■ **EXERCISE PROMPT**
Print out all of the records exactly; no picture belongs in the result.

-- DATA EXTRACTS follows --

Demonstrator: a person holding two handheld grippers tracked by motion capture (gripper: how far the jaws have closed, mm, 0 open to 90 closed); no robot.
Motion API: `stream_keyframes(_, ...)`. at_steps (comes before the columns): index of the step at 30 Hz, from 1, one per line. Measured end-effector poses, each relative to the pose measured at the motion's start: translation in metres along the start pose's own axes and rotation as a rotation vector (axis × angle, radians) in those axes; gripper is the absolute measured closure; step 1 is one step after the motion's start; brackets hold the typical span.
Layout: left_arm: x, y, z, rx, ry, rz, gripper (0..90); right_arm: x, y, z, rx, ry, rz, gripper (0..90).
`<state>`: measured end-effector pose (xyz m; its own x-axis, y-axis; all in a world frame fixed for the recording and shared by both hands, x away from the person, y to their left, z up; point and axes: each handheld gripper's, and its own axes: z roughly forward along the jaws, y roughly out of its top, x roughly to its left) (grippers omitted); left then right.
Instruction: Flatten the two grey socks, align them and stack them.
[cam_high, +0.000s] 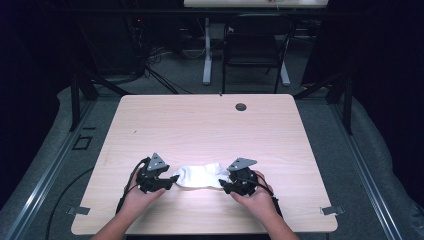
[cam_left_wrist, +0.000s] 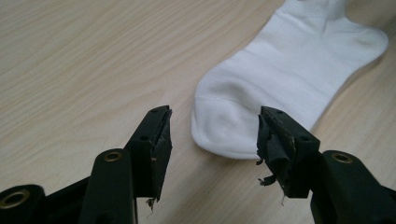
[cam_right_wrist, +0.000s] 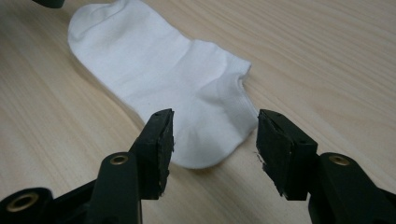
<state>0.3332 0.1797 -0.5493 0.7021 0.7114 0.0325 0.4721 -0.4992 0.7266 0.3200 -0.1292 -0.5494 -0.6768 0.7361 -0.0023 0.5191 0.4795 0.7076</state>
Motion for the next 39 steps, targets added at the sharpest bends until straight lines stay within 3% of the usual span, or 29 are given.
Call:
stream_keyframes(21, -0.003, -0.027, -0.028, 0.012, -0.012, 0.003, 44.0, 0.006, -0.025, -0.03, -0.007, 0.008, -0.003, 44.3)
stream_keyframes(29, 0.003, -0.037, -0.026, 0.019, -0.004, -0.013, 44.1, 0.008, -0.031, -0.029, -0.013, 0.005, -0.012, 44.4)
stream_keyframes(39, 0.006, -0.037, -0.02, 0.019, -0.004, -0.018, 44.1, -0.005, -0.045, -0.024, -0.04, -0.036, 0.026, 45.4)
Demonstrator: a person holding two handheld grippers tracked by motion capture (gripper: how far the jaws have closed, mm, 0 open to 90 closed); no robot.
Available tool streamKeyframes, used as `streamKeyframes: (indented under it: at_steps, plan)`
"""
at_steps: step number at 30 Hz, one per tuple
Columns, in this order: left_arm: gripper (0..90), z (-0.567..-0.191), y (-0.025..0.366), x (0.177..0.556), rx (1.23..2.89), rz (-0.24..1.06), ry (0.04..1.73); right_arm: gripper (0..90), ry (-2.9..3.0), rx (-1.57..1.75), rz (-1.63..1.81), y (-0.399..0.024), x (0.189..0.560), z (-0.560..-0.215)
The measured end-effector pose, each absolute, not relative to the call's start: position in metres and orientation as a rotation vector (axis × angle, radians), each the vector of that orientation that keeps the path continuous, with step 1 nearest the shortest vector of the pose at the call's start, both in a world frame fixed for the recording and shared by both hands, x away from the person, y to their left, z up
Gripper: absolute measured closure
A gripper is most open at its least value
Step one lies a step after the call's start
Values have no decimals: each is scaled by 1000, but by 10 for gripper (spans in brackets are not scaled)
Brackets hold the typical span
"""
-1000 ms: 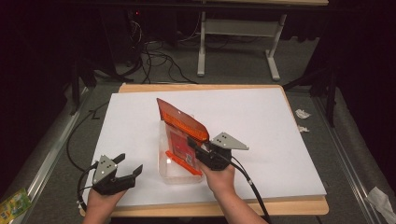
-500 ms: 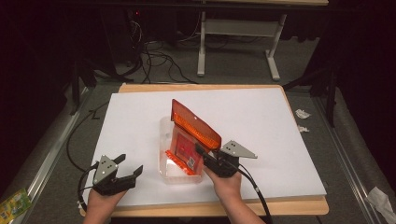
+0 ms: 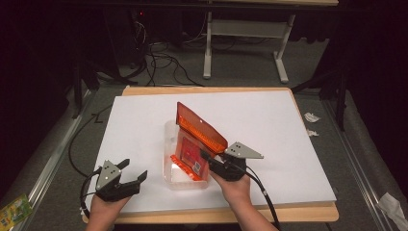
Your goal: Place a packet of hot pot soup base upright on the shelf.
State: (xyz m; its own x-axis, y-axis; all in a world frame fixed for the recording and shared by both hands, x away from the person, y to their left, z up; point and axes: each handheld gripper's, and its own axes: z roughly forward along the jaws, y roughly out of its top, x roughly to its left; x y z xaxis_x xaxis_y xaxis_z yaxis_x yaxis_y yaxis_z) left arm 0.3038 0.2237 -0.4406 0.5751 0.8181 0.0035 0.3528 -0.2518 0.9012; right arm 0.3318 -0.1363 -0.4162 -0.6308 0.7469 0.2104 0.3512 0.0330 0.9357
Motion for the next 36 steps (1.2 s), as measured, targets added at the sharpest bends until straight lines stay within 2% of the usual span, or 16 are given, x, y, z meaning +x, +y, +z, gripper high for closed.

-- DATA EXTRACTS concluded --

■ **SOLUTION TO THIS PROBLEM**
Demonstrator: a person holding two handheld grippers tracked by motion capture (gripper: how far the jaws have closed, mm, 0 open to 90 closed); no robot.
Motion API: `stream_keyframes(_, ...)`. at_steps (comes before the columns): index of the step at 30 Hz, from 1, one per line. Measured end-effector poses, each relative to the pose measured at the motion's start: translation in metres along the start pose's own axes and rotation as a rotation vector (axis × angle, radians) in those axes; gripper is the absolute measured closure; step 1 is one step after the motion's start; brackets hold the typical span.
Layout: left_arm: x, y, z, rx, ry, rz, gripper (0..90); right_arm: x, y, z, rx, ry, rz, gripper (0..90).
`<state>`: measured end-effector pose (xyz m; its own x-axis, y-axis; all in a world frame fixed for the recording and shared by both hands, x away from the person, y to their left, z up; point and axes: each handheld gripper's, and its own axes: z roughly forward along the jaws, y roughly out of its top, x roughly to its left) (grippers omitted); left then right.
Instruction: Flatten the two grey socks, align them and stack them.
[cam_high, +0.000s] 
[cam_left_wrist, +0.000s] 
[cam_right_wrist, +0.000s] 
<state>0.3332 0.1797 -0.5493 0.7021 0.7114 0.0325 0.4721 -0.4992 0.7266 0.3200 -0.1292 -0.5494 -0.6768 0.7361 -0.0023 0.5191 0.4795 0.7076</state>
Motion for the next 39 steps, targets added at the sharpest bends until straight lines stay within 3% of the usual span, or 29 are given.
Call:
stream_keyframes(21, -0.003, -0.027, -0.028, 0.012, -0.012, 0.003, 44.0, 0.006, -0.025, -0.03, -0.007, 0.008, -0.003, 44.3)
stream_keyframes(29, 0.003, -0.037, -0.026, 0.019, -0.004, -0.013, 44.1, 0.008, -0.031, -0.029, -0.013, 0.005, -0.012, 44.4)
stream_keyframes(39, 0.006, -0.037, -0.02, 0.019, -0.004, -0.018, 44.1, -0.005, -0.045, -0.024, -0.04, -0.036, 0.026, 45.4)
Demonstrator: a person holding two handheld grippers tracked by motion capture (gripper: how far the jaws have closed, mm, 0 open to 90 closed); no robot.
Available tool streamKeyframes, used as `streamKeyframes: (indented under it: at_steps, plan)`
"""
at_steps: step number at 30 Hz, one per tuple
Columns, in this order: left_arm: gripper (0..90), z (-0.567..-0.191), y (-0.025..0.366), x (0.177..0.556), rx (1.23..2.89), rz (-0.24..1.06), ry (0.04..1.73); right_arm: gripper (0..90), ry (-2.9..3.0), rx (-1.57..1.75), rz (-1.63..1.81), y (-0.399..0.024), x (0.189..0.560), z (-0.560..-0.215)
The measured end-effector pose, each absolute, not relative to the call's start: position in metres and orientation as a rotation vector (axis × angle, radians), each the vector of that orientation that keeps the path continuous, with step 1 nearest the shortest vector of the pose at the call's start, both in a world frame fixed for the recording and shared by both hands, x away from the person, y to their left, z up
Gripper: absolute measured closure
A gripper is most open at its least value
Step one lies a step after the call's start
Values have no decimals: each is scaled by 1000, but by 10 for gripper (spans in brackets are not scaled)
Brackets hold the typical span
"""
-1000 ms: 
-500 ms: 
+0 ms: 
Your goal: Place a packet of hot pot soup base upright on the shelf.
State: (xyz m; its own x-axis, y-axis; all in a world frame fixed for the recording and shared by both hands, x away from the person, y to their left, z up; point and axes: each handheld gripper's, and its own axes: z roughly forward along the jaws, y roughly out of its top, x roughly to its left; x y z xaxis_x xaxis_y xaxis_z yaxis_x yaxis_y yaxis_z) left arm 0.3038 0.2237 -0.4406 0.5751 0.8181 0.0035 0.3528 -0.2518 0.9012; right arm 0.3318 -0.1363 -0.4162 -0.6308 0.7469 0.2104 0.3512 0.0330 0.9357
Motion for the next 36 steps (1.2 s), as measured, targets added at the sharpest bends until straight lines stay within 2% of the usual span, or 16 are given, x, y, z meaning +x, +y, +z, gripper high for closed.

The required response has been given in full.